The Treasury has recently posed a series of tough questions to government departments, aimed at paving the way for getting rid of ‘non-essential’ government services. They are, in the words of one journalist, ‘brutal’.

At NPC we’re encouraging charities to tackle these questions head-on in the second of our ‘NPC perspectives’ series, Proving your worth to Whitehall. We believe that doing so can help charities to build a stronger case for survival in the case of cuts. It could even help them to prove their potential for being scaled up, as discussed in NPC’s recent report Scaling up for the Big Society.

We’ve looked to show that these questions can be filled in by charities, by answering them on behalf of the project Volunteers in Child Protection (ViCP), run by the charity CSV. While we don’t claim that our answers for ViCP to the Treasury’s questions are perfect we think they’re a good start.

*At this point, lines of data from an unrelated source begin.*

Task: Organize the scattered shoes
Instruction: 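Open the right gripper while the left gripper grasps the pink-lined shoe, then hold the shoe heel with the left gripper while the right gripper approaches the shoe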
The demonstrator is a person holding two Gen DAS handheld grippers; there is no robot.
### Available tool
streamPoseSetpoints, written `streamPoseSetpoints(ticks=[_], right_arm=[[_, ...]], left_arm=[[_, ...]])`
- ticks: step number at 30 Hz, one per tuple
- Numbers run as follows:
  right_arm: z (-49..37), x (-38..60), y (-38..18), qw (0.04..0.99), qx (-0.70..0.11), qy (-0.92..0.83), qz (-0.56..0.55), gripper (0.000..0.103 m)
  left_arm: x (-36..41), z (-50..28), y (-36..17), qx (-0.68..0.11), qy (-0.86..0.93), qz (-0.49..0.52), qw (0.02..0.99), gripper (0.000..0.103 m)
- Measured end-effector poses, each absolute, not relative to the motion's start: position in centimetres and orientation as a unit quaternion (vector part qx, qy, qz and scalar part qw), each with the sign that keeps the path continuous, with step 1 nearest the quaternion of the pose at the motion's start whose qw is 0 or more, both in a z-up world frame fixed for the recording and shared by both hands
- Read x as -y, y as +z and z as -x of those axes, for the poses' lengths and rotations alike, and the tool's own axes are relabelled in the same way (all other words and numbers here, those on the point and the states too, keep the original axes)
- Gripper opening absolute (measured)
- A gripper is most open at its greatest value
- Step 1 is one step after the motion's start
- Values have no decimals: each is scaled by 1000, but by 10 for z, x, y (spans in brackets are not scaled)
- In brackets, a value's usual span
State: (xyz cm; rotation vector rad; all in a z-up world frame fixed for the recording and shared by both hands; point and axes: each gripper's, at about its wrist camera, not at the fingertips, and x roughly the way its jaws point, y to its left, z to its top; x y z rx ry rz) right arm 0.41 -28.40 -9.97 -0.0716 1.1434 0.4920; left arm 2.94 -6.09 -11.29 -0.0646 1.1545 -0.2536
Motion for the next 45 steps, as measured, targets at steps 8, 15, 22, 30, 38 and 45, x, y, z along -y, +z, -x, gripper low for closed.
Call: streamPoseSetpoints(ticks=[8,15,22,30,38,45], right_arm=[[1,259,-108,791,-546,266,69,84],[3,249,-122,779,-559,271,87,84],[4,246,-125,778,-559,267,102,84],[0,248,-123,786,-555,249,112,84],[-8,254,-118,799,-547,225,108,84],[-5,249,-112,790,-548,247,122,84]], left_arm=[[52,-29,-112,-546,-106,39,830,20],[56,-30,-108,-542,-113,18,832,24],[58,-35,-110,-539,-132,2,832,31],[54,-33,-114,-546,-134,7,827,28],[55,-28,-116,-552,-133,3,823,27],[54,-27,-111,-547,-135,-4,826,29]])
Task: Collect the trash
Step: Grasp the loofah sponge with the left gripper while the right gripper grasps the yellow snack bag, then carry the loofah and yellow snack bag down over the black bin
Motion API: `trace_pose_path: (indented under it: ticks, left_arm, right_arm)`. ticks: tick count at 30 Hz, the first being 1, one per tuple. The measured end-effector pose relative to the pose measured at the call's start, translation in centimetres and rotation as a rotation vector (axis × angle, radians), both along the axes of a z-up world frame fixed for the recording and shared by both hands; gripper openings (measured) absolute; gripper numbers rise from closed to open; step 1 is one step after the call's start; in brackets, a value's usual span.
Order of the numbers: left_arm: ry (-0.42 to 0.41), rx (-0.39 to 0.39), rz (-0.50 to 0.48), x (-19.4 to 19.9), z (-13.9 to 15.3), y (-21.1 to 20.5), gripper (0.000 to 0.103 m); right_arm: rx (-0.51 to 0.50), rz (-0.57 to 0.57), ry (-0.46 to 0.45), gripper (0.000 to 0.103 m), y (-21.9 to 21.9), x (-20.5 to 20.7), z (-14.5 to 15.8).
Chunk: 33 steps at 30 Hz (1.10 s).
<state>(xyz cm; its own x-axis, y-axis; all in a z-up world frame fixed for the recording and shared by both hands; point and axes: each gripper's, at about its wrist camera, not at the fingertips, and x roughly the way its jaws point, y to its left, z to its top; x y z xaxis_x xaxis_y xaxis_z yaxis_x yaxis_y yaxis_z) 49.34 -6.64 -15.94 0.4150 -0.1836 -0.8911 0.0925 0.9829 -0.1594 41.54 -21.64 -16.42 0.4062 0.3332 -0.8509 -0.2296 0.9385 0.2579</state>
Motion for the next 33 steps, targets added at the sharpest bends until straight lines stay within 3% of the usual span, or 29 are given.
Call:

ViCP is a great project that matches volunteers with families where a child has been put on the Child Protection Register. ViCP’s volunteers help families stabilise and keep children off the Register. To date, the charity reports that none of the children who have been helped by its volunteers have been put back on to the register. The project has big cost-savings. It costs as much as £40,000 to develop a child protection plan, and that is just the start of it. Looking after a child away from his or her family is very expensive. For one child, foster care costs £489 a week, and a children’s home costs almost £2,500 a week. In contrast, CSV estimates that it costs £2,400 to match a family with a volunteer for a year. Rather than potentially cutting projects like ViCP, government should in our eyes be looking to scale it up.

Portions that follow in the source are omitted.